Sunday, July 22, 2012

Potential: a state of latent excellence



If we look in a dictionary and we researched the word ‘potential’, it would first of all tell us that it can be used either as a noun or as an adjective. If we first, take a look at this from its noun perspective we are told it is a latent excellence or an ability that may or may not be developed. It also tells us it is someone or something that is considered worthwhile; a worthwhile possibility. At this moment everything is still latent, it hasn't grown, and that is exactly what a child is, a latent package of possibilities that can do or be anything, what it becomes being a direct result of what is experienced throughout its life. It is this which makes those first five years vital in laying down the basis upon which the child can grow.
Moving on and exploring it as an adjective it says that it means it is possible, as opposed to actual, in other words it is ready to explode, and as soon as it is activated it will become all that it can be from the experiences it has now stored; until it is triggered it cannot and the child remains in that cocoon stage of almost but as yet not completely.

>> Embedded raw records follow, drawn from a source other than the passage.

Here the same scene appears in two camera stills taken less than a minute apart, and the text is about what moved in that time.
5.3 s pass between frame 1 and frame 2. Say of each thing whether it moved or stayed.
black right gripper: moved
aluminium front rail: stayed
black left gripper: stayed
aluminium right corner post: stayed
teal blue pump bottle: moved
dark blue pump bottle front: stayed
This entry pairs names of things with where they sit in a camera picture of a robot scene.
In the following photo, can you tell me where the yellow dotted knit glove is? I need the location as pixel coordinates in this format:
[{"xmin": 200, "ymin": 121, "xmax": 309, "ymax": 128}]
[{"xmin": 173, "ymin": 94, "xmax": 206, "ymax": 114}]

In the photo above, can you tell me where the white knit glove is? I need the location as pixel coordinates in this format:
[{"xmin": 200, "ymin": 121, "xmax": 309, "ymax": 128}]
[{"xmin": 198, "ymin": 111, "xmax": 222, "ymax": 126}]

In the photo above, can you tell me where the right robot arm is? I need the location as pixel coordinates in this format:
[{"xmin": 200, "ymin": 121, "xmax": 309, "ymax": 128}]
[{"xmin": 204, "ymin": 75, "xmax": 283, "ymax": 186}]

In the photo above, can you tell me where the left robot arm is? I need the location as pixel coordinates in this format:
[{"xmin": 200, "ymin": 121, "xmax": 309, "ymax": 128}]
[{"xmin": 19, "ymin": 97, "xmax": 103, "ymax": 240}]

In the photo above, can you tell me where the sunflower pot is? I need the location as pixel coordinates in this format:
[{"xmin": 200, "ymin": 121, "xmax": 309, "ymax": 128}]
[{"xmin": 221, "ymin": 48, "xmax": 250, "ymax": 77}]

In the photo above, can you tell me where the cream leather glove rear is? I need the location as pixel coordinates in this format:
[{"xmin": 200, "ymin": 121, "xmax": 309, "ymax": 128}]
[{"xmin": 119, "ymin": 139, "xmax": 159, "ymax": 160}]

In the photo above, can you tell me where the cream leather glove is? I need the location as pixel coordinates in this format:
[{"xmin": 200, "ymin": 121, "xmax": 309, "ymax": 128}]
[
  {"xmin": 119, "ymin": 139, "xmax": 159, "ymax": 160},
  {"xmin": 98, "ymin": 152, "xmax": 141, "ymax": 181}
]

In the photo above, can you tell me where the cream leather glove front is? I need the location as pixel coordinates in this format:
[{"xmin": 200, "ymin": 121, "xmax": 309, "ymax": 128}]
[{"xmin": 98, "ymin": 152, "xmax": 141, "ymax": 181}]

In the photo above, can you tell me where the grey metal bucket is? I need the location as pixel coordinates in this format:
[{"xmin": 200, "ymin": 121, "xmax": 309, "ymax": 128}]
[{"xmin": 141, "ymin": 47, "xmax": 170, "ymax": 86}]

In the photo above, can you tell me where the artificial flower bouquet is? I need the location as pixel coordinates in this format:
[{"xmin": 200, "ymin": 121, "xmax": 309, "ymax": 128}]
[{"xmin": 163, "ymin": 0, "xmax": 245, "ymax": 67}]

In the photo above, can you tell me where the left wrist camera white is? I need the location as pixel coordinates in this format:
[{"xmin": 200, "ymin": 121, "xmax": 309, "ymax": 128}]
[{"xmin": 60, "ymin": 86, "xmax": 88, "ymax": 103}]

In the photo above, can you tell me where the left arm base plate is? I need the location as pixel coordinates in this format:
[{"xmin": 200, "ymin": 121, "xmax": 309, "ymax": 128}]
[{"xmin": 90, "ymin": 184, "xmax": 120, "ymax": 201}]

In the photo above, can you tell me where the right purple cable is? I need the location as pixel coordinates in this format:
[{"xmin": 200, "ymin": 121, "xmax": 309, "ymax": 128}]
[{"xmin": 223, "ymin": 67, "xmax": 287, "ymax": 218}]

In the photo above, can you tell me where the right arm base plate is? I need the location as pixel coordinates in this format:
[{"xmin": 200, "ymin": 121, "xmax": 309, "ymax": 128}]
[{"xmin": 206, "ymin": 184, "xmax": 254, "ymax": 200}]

The archaic meaning for potential is potent, and to me that is the crux of the whole thing, because it is that latent power we as parents and guardians can unleash through the inputs we expose our child to during those critical periods which come and go during this time. Being me, I went to the Latin dictionary and found its root, potentia or potentialities. Linking these two words I understood ‘potential’, it is the possible power of the mind, the body and the spirit of that individual; it is the horizons they have in front of them when they start school and it is the ever growing horizons which express themselves through their talents in music, sports, the arts and science.
When we look at a baby in our arms, we are holding the sum total of all of that, and it is our responsibility to release that giving our children the very best of what they can be.
Throughout those early years, as expectations and limitations which surround them in their families, society, and peer groups, impacts upon the child, it can begin to close that original horizon of opportunities, narrowing it down to a set of expectations experienced by their family, their friends, and the society in general. This can be far less than they are capable of being, but the biological desire to remain one of the group, will prevent them from stepping too far outside the box of ‘normality’ and hold them fast in whatever tier of education and expectation they sense around them.